You are viewing a plain text version of this content. The canonical link for it is here.
Posted to user@pig.apache.org by Costin Leau <co...@gmail.com> on 2013/12/19 15:08:38 UTC

accessing the schema within a LoadFunc

Hi,

I'm trying to get a hold of the schema specified for a loader through 'AS' using Apache Pig 0.12 :

A = LOAD 'pig/tupleartists' USING MyStorage() AS (name: chararray, links: (url:chararray, picture:chararray));
B = FOREACH A GENERATE name, links.url;
DUMP B;

1.
My loader implements LoadPushDown#pushProjection() which does not seem to be called at all (tried breakpoints, 
System.out - nothing).
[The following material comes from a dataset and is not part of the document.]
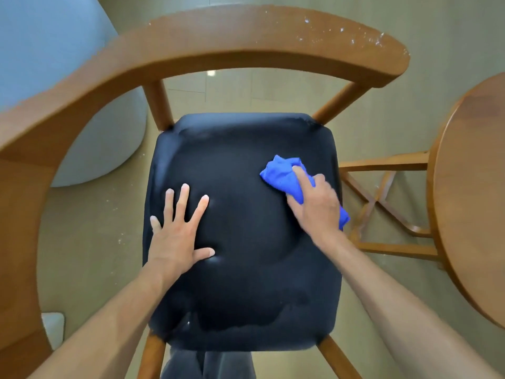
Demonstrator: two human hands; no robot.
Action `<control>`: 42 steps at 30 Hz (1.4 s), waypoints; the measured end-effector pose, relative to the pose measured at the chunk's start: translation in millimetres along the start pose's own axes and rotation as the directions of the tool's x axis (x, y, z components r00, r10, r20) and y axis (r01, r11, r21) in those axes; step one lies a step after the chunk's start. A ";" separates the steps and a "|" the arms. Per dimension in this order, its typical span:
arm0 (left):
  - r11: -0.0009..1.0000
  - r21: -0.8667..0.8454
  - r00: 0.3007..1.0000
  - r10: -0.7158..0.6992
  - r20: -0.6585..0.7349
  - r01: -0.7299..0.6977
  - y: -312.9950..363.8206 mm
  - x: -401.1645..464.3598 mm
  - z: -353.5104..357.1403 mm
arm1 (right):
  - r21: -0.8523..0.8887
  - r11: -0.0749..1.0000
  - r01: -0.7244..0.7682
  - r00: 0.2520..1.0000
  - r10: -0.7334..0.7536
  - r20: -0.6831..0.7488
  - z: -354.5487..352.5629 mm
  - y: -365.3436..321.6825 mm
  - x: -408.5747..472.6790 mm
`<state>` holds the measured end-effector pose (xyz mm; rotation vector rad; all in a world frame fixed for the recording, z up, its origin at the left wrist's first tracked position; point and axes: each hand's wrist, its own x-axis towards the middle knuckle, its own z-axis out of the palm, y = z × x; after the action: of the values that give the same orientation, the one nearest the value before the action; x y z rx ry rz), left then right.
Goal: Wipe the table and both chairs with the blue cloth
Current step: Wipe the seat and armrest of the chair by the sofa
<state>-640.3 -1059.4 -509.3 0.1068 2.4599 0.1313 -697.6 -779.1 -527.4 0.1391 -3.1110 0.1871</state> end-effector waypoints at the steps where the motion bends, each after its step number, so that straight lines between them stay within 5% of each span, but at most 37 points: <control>1: 1.000 -0.003 1.000 -0.002 -0.002 0.002 -0.3 -0.6 -0.4 | -0.022 1.000 0.022 1.000 -0.022 0.006 0.3 -12.6 -20.2; 4: 1.000 0.009 1.000 0.006 -0.017 -0.006 -0.5 -2.8 -2.9 | 0.044 0.970 0.239 0.958 -0.243 0.151 -5.6 -45.6 -104.2; 7: 0.999 0.032 1.000 0.007 -0.022 -0.006 -1.7 -4.7 -5.1 | 0.145 0.860 0.489 0.800 -0.508 0.319 -18.5 -54.9 -179.6; 10: 0.999 0.040 1.000 -0.007 -0.021 0.008 2.4 -7.8 -5.5 | 0.216 0.736 0.642 0.670 -0.675 0.308 -21.2 -33.9 -160.1; 12: 1.000 0.017 1.000 -0.021 -0.012 0.022 5.2 -10.3 -4.7 | 0.123 0.813 0.569 0.773 -0.580 0.257 -17.5 -12.9 -112.3; 14: 1.000 0.000 1.000 -0.014 0.004 0.014 3.5 -15.3 -3.3 | 0.028 0.978 0.206 0.961 -0.207 0.185 -21.7 7.2 -62.8; 16: 0.999 -0.032 1.000 -0.001 0.000 0.001 -1.7 -20.9 -4.4 | 0.062 0.967 -0.248 0.953 0.232 0.196 -26.1 13.9 -36.0; 18: 0.995 -0.100 1.000 -0.021 0.007 0.022 -6.1 -27.0 -9.7 | 0.098 0.897 -0.430 0.893 0.407 0.192 -23.0 -6.2 -40.6; 24: 0.995 -0.081 0.997 -0.060 0.042 0.063 -12.7 -40.0 -12.9 | 0.104 0.993 0.059 0.973 -0.080 0.215 -8.0 -103.2 -142.5; 31: 0.997 -0.071 0.984 0.007 0.176 0.006 -22.2 -41.9 -19.4 | 0.238 0.832 0.500 0.732 -0.554 0.397 -22.9 -160.4 -186.8; 34: 0.998 -0.056 0.976 -0.003 0.216 0.016 -15.4 -38.7 -20.7 | 0.312 0.639 0.703 0.491 -0.753 0.438 -18.5 -169.3 -197.5; 39: 0.998 -0.056 0.967 -0.020 0.255 0.035 -9.5 -34.5 -16.1 | 0.324 0.275 0.905 0.094 -0.873 0.478 -18.3 -159.7 -162.8; 42: 0.998 -0.044 0.969 -0.022 0.248 0.034 -9.3 -34.1 -11.7 | 0.285 0.372 0.883 0.224 -0.870 0.440 -17.7 -180.2 -145.8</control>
<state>-621.5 -1073.1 -480.2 0.0629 2.2066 0.1547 -535.9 -942.4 -492.4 2.2563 -2.8087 0.0600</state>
The API docs and this thread [1] suggest it should be call yet in my tests (using a local 
PigServer) this does not happen. Am I missing something?

2.
As an alternative, I'm loading the POStore objects (from  pig.map.store and pig.reduce.store) but the schema that I'm 
getting is incorrect, namely:
"(name: chararray, url: charray)" without any mention of the "links" field. Is there any way to recreate/retrieve the 
actual schema defined by the user or at least determine which fields are nested ("links.url") as oppose to the top level 
ones ("name")?

Thanks,
-- 
Costin

Re: accessing the schema within a LoadFunc

Posted by Costin Leau <co...@gmail.com>.
Raised https://issues.apache.org/jira/browse/PIG-3646
Until it gets fixed though, are there some Pig internal APIs that I can use
to get a hold of the schema? As I've mentioned in my initial email, I can't
seem to find a way to get access to the full declaration - even the POStore
contain only the FOREACH information (which would be helpful) but in a
dereferenced form which is completely useful - i.e. links.url is returned
as url.
I'm assuming this information is available somewhere in Pig which, at some
point is reconstructed, yet I'm unable to find it.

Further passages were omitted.